• _Problem to solve_:
Show each line of the entries below in which the word "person" appears.

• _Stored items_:
-- Opening Marker --

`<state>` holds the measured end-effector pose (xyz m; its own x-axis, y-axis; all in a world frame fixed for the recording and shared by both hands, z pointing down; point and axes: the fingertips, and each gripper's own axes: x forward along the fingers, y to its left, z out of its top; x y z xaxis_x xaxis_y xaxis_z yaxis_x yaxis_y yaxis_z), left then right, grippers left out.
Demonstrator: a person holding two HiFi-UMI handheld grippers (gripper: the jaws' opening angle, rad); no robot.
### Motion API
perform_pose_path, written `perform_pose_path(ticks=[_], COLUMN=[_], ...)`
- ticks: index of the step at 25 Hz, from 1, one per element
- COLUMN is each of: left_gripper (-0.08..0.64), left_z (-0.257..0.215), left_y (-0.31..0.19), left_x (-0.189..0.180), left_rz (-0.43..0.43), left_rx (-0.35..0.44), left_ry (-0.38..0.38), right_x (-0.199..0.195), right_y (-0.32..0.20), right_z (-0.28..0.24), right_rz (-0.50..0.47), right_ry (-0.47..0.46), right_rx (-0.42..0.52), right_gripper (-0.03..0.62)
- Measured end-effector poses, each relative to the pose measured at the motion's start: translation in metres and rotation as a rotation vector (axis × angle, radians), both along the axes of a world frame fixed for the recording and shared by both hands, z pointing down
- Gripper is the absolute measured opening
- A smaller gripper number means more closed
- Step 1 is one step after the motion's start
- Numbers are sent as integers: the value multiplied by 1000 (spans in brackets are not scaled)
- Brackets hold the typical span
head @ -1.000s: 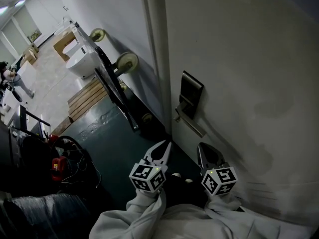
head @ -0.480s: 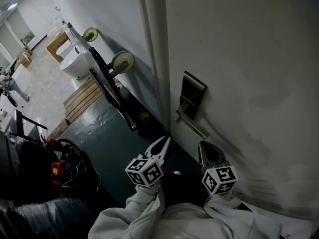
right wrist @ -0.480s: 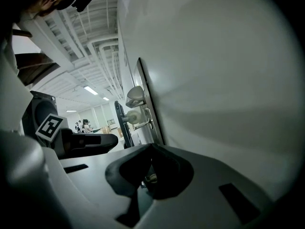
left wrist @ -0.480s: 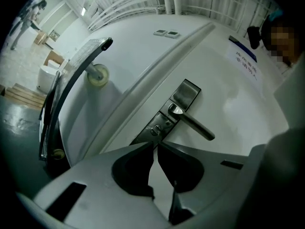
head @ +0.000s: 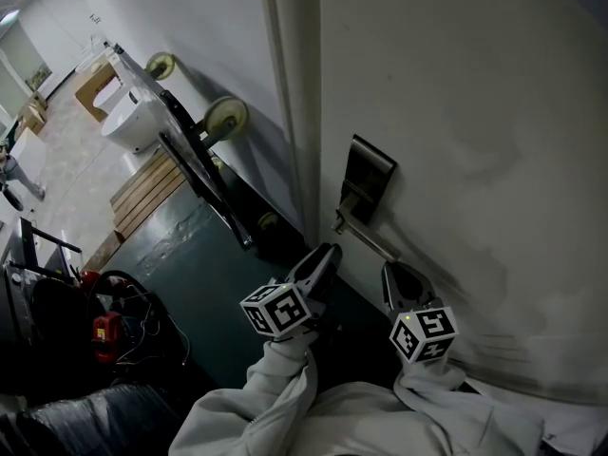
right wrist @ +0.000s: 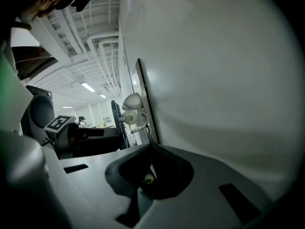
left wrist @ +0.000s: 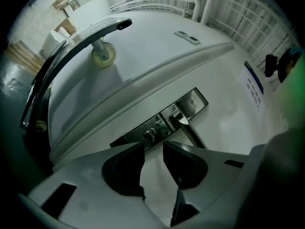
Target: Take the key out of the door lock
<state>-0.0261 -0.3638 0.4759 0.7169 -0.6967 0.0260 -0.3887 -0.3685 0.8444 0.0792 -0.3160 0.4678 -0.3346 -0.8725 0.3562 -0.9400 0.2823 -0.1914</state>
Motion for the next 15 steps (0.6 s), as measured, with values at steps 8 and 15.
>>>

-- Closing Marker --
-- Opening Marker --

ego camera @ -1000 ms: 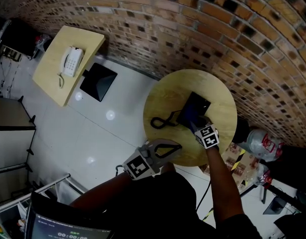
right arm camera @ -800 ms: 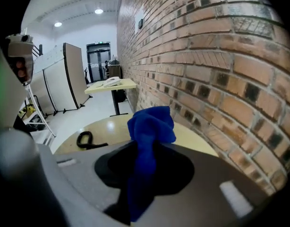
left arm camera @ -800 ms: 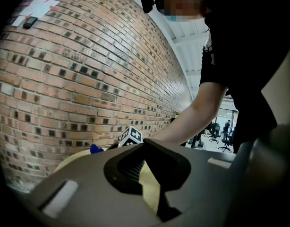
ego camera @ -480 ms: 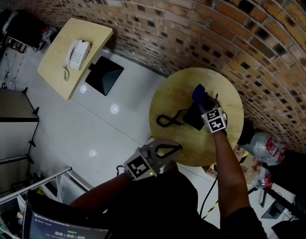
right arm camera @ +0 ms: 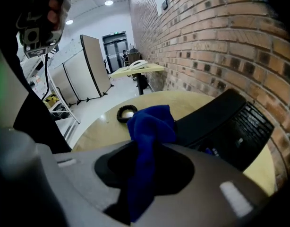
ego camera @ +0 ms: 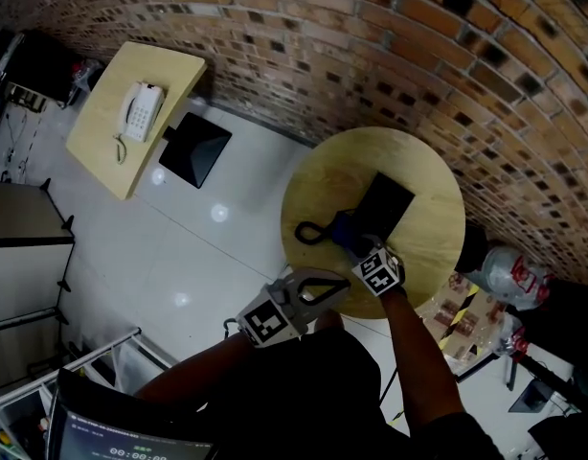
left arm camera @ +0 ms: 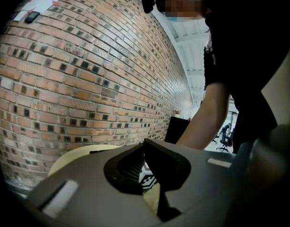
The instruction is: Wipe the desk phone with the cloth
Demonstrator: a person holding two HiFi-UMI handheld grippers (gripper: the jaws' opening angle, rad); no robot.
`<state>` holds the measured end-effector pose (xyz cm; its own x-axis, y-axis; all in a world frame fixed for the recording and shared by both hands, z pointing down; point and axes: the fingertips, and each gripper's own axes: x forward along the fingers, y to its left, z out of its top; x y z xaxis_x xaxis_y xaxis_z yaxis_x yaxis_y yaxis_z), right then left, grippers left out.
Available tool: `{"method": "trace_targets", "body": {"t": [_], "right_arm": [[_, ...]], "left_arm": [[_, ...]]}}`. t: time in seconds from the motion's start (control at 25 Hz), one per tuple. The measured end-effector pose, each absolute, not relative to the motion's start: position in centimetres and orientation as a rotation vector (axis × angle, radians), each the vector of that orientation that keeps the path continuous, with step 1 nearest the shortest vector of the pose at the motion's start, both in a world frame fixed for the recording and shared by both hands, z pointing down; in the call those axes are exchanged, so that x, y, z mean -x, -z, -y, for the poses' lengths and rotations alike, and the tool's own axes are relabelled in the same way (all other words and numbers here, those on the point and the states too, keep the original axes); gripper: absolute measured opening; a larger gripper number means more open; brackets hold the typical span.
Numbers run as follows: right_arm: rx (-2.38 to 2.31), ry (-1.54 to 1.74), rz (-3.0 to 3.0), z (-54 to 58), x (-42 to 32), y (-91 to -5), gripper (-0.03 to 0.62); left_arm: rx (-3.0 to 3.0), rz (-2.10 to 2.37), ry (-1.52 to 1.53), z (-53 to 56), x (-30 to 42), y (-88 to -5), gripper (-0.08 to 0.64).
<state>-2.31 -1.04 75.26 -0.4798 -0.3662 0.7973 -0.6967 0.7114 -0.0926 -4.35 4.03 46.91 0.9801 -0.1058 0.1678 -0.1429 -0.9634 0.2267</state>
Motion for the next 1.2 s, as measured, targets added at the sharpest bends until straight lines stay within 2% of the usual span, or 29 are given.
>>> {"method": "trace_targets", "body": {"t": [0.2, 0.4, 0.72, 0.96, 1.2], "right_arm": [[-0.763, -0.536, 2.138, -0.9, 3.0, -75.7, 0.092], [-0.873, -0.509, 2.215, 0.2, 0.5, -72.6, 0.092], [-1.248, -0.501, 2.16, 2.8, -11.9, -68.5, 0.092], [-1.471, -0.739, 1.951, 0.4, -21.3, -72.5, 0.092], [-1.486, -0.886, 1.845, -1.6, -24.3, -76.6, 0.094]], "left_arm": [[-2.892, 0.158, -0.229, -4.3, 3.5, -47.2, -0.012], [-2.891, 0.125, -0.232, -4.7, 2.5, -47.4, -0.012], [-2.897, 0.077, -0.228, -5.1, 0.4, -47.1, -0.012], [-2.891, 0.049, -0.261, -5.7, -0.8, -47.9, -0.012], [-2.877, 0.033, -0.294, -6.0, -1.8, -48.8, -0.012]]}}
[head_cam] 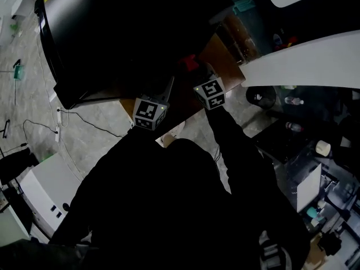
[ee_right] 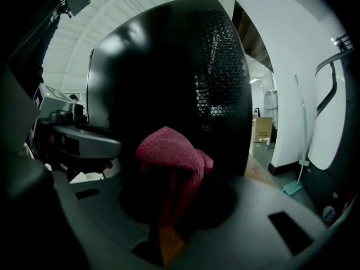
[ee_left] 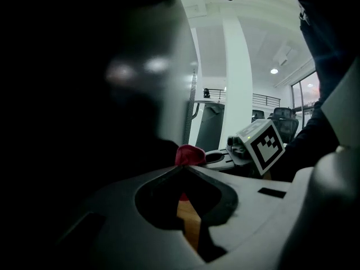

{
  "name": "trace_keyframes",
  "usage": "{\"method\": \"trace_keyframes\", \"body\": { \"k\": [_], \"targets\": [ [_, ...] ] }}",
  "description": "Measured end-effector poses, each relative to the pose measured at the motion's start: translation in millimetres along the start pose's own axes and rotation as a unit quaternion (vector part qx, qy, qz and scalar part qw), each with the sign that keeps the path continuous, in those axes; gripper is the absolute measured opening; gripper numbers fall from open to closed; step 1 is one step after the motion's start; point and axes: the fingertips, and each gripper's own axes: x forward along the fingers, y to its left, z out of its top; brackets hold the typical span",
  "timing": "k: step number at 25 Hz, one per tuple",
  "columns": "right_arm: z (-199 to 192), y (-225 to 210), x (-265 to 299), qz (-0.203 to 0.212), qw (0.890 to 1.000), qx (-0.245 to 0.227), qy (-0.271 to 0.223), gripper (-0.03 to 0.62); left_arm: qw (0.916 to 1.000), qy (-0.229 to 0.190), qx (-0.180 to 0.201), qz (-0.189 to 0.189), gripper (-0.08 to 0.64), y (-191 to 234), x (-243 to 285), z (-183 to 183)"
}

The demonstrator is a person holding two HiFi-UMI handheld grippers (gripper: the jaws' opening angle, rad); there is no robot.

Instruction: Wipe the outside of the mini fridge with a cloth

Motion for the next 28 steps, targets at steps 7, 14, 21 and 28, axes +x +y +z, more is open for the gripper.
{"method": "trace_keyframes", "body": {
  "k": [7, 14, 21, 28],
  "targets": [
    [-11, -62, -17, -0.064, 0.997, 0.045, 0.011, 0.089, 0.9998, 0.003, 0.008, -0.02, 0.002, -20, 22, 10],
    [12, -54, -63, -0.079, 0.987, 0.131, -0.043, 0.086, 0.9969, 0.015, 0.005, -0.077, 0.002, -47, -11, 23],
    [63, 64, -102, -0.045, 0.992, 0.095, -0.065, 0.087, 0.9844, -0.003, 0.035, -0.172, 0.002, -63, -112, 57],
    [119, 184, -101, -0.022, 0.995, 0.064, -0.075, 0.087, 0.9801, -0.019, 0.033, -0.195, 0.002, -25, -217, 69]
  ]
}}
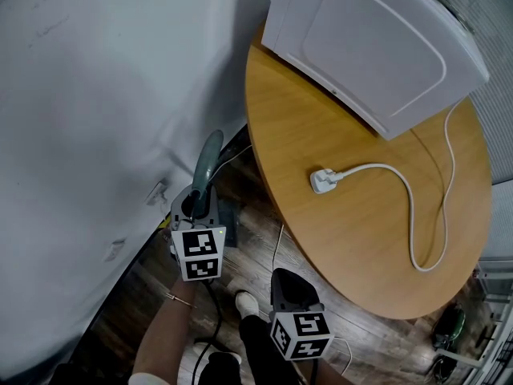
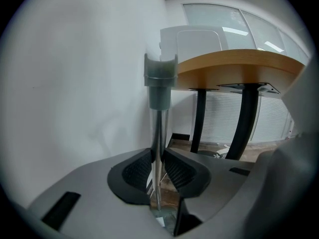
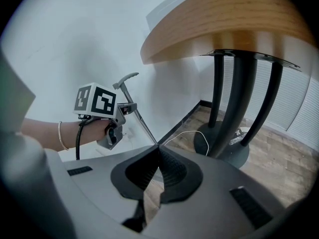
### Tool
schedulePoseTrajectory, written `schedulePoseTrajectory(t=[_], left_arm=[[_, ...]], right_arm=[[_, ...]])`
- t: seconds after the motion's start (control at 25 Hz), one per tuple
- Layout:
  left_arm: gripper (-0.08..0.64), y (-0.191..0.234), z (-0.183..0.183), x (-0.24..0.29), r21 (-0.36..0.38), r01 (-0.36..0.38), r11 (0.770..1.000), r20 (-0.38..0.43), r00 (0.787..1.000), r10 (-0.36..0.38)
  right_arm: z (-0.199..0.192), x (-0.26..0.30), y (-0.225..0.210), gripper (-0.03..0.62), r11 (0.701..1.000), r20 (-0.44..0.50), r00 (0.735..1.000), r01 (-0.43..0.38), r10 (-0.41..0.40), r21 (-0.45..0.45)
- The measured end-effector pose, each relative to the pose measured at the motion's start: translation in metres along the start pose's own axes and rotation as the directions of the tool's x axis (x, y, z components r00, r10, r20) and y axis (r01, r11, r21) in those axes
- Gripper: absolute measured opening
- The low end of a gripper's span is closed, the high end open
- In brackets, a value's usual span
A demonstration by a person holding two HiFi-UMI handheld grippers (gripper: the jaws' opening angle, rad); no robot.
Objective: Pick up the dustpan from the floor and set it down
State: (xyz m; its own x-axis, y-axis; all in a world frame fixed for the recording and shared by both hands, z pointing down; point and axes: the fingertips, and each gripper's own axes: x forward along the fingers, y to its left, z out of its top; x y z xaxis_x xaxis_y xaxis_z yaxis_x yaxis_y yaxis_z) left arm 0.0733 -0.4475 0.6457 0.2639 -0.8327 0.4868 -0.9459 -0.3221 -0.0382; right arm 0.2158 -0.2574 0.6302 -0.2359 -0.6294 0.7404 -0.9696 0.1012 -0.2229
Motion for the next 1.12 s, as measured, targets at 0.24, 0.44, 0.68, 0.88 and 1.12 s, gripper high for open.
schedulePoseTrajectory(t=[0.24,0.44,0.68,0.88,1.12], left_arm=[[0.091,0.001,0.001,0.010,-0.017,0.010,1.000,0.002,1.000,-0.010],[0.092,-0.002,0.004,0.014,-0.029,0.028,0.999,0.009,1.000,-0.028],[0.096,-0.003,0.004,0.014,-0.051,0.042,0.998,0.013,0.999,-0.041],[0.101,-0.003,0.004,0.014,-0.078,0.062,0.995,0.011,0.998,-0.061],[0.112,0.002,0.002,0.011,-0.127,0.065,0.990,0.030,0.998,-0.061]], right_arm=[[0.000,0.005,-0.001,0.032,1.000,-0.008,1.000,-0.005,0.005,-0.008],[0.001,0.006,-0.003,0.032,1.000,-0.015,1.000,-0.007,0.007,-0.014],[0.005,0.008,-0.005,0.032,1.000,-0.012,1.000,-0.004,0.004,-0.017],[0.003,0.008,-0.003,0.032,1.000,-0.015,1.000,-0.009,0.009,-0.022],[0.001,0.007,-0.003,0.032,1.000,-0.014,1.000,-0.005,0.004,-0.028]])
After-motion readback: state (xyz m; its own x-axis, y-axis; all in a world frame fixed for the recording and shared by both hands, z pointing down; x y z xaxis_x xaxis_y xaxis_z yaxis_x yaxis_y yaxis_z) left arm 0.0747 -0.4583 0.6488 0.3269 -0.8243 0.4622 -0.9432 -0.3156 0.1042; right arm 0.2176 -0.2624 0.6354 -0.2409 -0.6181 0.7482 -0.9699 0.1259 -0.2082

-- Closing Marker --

• _Solution to this exercise_:
Demonstrator: a person holding two HiFi-UMI handheld grippers (gripper: the jaws' opening angle, rad); no robot.
Demonstrator: a person holding two HiFi-UMI handheld grippers (gripper: the jaws' opening angle, rad); no robot.
The demonstrator is a person holding two HiFi-UMI handheld grippers (gripper: the jaws' opening angle, rad); there is no robot.
A demonstration by a person holding two HiFi-UMI handheld grippers (gripper: the jaws' opening angle, rad); no robot.

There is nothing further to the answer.